Line for line, the listing below is to be transcribed exactly.
*** Supplied records ***
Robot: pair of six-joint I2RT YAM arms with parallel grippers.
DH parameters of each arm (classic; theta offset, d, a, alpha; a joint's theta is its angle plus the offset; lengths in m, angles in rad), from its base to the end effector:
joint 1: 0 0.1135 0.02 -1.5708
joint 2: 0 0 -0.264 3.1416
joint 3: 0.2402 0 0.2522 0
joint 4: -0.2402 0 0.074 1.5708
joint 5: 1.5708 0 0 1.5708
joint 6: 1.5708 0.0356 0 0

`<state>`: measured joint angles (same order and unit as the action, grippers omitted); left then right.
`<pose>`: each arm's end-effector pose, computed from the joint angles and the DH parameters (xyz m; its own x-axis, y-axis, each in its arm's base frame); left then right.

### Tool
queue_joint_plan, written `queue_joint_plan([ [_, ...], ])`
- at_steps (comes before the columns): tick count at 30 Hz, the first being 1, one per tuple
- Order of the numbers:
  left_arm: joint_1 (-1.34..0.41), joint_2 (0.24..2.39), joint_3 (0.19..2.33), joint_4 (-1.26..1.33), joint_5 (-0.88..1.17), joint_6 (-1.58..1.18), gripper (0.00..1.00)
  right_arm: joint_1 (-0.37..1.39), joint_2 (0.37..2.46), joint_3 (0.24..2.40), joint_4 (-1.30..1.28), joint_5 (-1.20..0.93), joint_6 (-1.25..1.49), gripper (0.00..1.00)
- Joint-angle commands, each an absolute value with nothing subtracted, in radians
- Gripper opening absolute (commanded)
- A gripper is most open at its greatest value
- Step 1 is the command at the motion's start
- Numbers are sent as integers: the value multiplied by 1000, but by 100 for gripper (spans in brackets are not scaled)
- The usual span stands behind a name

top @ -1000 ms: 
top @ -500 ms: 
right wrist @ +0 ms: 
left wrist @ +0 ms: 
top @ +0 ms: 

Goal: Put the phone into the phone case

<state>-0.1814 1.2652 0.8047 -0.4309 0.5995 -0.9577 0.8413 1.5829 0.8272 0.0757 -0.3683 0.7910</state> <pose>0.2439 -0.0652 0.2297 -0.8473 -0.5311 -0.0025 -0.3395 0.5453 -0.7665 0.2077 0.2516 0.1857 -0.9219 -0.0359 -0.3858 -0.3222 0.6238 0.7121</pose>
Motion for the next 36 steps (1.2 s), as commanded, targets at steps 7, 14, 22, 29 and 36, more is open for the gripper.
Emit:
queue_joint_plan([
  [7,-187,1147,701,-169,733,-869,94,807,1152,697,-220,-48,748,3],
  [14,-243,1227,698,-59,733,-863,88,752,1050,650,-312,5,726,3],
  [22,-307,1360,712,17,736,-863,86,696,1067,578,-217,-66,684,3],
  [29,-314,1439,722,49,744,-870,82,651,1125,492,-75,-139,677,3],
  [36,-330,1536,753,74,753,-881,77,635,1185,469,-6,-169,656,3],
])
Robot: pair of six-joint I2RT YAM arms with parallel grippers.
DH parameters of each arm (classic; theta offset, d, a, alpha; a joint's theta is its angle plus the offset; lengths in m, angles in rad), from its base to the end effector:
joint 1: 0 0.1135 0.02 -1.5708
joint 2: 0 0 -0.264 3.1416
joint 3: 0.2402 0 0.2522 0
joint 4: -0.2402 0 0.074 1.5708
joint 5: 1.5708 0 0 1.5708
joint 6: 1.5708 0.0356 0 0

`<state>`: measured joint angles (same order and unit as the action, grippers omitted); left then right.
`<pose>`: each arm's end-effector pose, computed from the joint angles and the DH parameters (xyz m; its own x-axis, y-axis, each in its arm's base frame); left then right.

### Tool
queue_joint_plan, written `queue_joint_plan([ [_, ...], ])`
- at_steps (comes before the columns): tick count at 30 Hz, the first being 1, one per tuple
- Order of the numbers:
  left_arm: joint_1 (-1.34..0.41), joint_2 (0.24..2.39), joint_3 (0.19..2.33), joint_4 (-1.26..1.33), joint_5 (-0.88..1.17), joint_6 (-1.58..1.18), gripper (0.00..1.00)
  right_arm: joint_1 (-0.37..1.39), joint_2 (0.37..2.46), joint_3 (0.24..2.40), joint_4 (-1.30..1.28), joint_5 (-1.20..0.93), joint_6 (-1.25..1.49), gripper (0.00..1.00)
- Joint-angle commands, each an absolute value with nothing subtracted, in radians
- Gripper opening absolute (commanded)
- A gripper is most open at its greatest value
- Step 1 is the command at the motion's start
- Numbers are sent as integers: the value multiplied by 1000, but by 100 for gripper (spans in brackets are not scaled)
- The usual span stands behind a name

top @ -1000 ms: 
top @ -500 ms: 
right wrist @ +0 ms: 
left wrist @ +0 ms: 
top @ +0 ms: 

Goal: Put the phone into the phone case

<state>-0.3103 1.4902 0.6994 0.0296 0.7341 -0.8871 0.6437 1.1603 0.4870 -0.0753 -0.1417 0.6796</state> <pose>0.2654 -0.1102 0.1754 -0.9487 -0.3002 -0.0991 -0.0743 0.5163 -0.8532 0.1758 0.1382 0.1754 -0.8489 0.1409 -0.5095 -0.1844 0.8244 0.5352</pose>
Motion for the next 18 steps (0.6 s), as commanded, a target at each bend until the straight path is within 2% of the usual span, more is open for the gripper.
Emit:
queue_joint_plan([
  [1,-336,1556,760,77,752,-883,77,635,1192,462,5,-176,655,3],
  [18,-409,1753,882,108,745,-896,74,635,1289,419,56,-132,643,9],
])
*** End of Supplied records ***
• **Exercise solution**
Robot: pair of six-joint I2RT YAM arms with parallel grippers.
DH parameters of each arm (classic; theta offset, d, a, alpha; a joint's theta is its angle plus the offset; lengths in m, angles in rad), from its base to the end effector:
joint 1: 0 0.1135 0.02 -1.5708
joint 2: 0 0 -0.264 3.1416
joint 3: 0.2402 0 0.2522 0
joint 4: -0.2402 0 0.074 1.5708
joint 5: 1.5708 0 0 1.5708
joint 6: 1.5708 0.0356 0 0

`<state>`: measured joint angles (same order and unit as the action, grippers omitted); left then right.
`<pose>`: each arm's end-effector pose, computed from the joint angles and the DH parameters (xyz m; its own x-axis, y-axis, each in its arm's base frame); left then right.

### Tool
queue_joint_plan, written `queue_joint_plan([ [_, ...], ])`
- at_steps (comes before the columns): tick count at 30 Hz, the first being 1, one per tuple
- Order of the numbers:
  left_arm: joint_1 (-1.34..0.41), joint_2 (0.24..2.39), joint_3 (0.19..2.33), joint_4 (-1.26..1.33), joint_5 (-0.88..1.17), joint_6 (-1.58..1.18), gripper (0.00..1.00)
  right_arm: joint_1 (-0.37..1.39), joint_2 (0.37..2.46), joint_3 (0.24..2.40), joint_4 (-1.30..1.28), joint_5 (-1.20..0.93), joint_6 (-1.25..1.49), gripper (0.00..1.00)
- Joint-angle commands, each an absolute value with nothing subtracted, in radians
- Gripper opening absolute (commanded)
- A gripper is most open at its greatest value
- Step 1 is the command at the motion's start
- Numbers are sent as integers: the value multiplied by 1000, but by 100 for gripper (spans in brackets are not scaled)
- The usual span stands behind a name

top @ -1000 ms: 
top @ -500 ms: 
right wrist @ +0 ms: 
left wrist @ +0 ms: 
top @ +0 ms: 

Goal: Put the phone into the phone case

<state>-0.1814 1.2652 0.8047 -0.4309 0.5995 -0.9577 0.8413 1.5829 0.8272 0.0757 -0.3683 0.7910</state> <pose>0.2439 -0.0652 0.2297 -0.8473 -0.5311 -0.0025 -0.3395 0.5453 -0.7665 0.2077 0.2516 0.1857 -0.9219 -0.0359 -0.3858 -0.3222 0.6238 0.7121</pose>
Motion for the next 36 steps (1.2 s), as commanded, targets at steps 7, 14, 22, 29 and 36, more is open for the gripper.
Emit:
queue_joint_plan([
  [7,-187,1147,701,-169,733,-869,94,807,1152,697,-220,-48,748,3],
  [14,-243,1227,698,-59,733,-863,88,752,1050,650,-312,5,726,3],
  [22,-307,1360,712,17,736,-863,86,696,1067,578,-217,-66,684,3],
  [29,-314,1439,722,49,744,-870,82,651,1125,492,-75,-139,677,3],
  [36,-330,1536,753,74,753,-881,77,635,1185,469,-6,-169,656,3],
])
Robot: pair of six-joint I2RT YAM arms with parallel grippers.
DH parameters of each arm (classic; theta offset, d, a, alpha; a joint's theta is its angle plus the offset; lengths in m, angles in rad), from its base to the end effector:
joint 1: 0 0.1135 0.02 -1.5708
joint 2: 0 0 -0.264 3.1416
joint 3: 0.2402 0 0.2522 0
joint 4: -0.2402 0 0.074 1.5708
joint 5: 1.5708 0 0 1.5708
joint 6: 1.5708 0.0356 0 0

`<state>`: measured joint angles (same order and unit as the action, grippers omitted); left then right.
`<pose>`: each arm's end-effector pose, computed from the joint angles and the DH parameters (xyz m; its own x-axis, y-axis, each in its arm's base frame); left then right.

### Tool
queue_joint_plan, written `queue_joint_plan([ [_, ...], ])`
- at_steps (comes before the columns): tick count at 30 Hz, the first being 1, one per tuple
- Order of the numbers:
  left_arm: joint_1 (-1.34..0.41), joint_2 (0.24..2.39), joint_3 (0.19..2.33), joint_4 (-1.26..1.33), joint_5 (-0.88..1.17), joint_6 (-1.58..1.18), gripper (0.00..1.00)
  right_arm: joint_1 (-0.37..1.39), joint_2 (0.37..2.46), joint_3 (0.24..2.40), joint_4 (-1.30..1.28), joint_5 (-1.20..0.93), joint_6 (-1.25..1.49), gripper (0.00..1.00)
- Joint-angle commands, each an absolute value with nothing subtracted, in radians
- Gripper opening absolute (commanded)
- A gripper is most open at its greatest value
- Step 1 is the command at the motion's start
- Numbers are sent as integers: the value multiplied by 1000, but by 100 for gripper (spans in brackets are not scaled)
- The usual span stands behind a name

top @ -1000 ms: 
top @ -500 ms: 
right wrist @ +0 ms: 
left wrist @ +0 ms: 
top @ +0 ms: 

Goal: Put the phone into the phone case

<state>-0.3103 1.4902 0.6994 0.0296 0.7341 -0.8871 0.6437 1.1603 0.4870 -0.0753 -0.1417 0.6796</state> <pose>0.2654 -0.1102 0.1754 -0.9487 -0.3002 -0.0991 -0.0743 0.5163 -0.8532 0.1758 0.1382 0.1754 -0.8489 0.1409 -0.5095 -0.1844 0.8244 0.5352</pose>
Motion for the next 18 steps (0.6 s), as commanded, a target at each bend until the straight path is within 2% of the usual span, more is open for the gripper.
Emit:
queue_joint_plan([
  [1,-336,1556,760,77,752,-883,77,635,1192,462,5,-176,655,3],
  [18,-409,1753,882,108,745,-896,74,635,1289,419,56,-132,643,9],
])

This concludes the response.